Recensione a Dies Irae_cinque episodi intorno la  fine della specie Teatro Sotterraneo

21:00 / 60’00” Tempo e contro-tempo. La prima immagine è un countdown: sono le ventuno e un timer indica che lo spettacolo finirà tra sessanta minuti. Un’ora per indagare la fine della specie: la specie umana, ovviamente.Asettiche tute bianche, onomatopee e macchie; sembra uno splatter da fumetto, provoca il riso, ma l’effetto straniante delle prime azioni si trasforma in brivido quando la ripetizione e l’urlo caricano la scena di realtà: come  scuotendo una vecchia polaroid, dalla buffa macchia iniziale si delinea un volto, una maschera di panico e dolore. È seriale, è un processo creativo, è il tempo che scorre. Creazione e distruzione si rincorrono sulla scena, ogni immagine è distrutta dalla precedente, ogni azione dalla seguente, in un perpetuo tentativo di trovare e lasciare tracce.Si lasciano segni nel tempo, nello spazio, a volte evidenti, altre meno.
Il lavoro di Teatro Sotterraneo è un lavoro archeologico alla ricerca e definizione dei segni lasciati dalla specie: una ricostruzione dei fatti che lascia anch’essa prove inequivocabili. Cinque immagini che lavorano intorno allo scorrere del tempo, alla catalogazione dell’essere umano, in tutte le sue parti fisiche e non – sentimenti, desideri, paure. Molti i temi trattati e le fonti d’ispirazione: la scrittura scenica di Daniele Villa è carica di riferimenti. Ogni episodio parla un linguaggio diverso dal precedente, dal fumetto alla radio, alla fotografia, al cinema. Ma tutti sono destinati alla stessa fine: sparire per restare solo una prova e venire sotterrati dall’episodio successivo, fino all’esaurimento.
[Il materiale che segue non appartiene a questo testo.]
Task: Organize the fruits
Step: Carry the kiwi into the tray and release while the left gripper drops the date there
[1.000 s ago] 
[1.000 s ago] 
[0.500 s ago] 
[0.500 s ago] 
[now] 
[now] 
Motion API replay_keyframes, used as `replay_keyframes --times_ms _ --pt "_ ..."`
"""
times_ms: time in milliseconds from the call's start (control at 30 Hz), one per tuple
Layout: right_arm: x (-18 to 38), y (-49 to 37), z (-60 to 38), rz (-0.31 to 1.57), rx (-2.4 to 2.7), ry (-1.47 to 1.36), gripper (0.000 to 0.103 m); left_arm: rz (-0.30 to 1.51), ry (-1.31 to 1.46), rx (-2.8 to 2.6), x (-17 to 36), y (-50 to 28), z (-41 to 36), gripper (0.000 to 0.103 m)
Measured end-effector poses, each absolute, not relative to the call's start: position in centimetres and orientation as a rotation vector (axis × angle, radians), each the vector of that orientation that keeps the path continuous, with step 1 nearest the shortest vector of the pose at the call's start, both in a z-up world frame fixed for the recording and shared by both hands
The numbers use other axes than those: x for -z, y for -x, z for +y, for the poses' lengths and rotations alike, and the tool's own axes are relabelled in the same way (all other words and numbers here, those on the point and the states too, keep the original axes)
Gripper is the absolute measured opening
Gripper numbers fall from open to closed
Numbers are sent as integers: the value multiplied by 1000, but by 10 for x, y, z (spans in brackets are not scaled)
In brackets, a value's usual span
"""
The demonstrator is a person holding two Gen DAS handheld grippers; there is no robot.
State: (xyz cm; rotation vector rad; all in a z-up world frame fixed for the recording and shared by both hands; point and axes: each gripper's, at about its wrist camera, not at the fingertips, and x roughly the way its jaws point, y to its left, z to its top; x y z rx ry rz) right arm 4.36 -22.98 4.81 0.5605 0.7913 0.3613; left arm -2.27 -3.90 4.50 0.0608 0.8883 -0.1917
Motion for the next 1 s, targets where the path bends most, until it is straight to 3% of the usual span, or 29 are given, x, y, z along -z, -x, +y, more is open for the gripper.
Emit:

L’unica figura ricorrente e personaggio con una sua evoluzione è quella del testimone; alla fine di ogni episodio egli riferisce l’ accaduto, e lo fa con il pubblico e per il pubblico, assumendosi un senso di responsabilità che si rivela però insostenibile, fino a logorare la testimonianza in un unico silenzio.

Il linguaggio espressivo di questo giovane gruppo toscano è variegato e spazia dalla performance al talk show televisivo, coinvolgendo il pubblico attraverso le strategie più immediate, domande dirette o l’interazione con telefono cellulare. Linguaggi e mezzi espressivi semplici che si costruiscono in giochi e scatole cinesi; la serialità e la ripetizione, tipiche del work-in-progress, divengono parte integrante del lavoro finito assumendo un nuovo significato e portando il processo creativo direttamente in scena.